» **PROBLEM DETAILS**:
Your response should contain every line from the data below that holds the string "robot".

» **Items from a data source**:
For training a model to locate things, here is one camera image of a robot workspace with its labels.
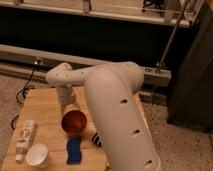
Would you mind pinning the metal pole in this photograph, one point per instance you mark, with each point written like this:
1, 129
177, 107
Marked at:
159, 65

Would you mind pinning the blue sponge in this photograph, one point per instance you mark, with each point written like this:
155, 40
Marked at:
74, 151

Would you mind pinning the black white striped eraser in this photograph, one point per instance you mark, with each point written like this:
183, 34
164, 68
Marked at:
96, 140

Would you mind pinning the white plastic bottle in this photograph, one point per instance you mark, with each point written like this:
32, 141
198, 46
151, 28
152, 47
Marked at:
25, 139

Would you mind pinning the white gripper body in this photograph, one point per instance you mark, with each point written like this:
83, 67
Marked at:
66, 95

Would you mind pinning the white paper cup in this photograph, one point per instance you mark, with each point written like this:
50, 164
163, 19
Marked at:
38, 156

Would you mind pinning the orange ceramic bowl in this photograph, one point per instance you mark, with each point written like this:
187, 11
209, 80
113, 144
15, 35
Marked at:
74, 122

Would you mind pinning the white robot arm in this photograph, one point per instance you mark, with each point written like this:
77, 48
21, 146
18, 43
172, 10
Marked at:
109, 92

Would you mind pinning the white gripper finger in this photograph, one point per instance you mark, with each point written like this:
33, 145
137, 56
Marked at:
76, 106
63, 109

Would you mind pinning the dark cabinet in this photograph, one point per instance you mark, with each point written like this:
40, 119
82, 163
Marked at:
191, 97

» **RESPONSE**:
For training a model to locate things, here is one camera image of a robot workspace with its labels.
Would you mind pinning the white robot arm in this photograph, one point per instance you mark, with each point written like this:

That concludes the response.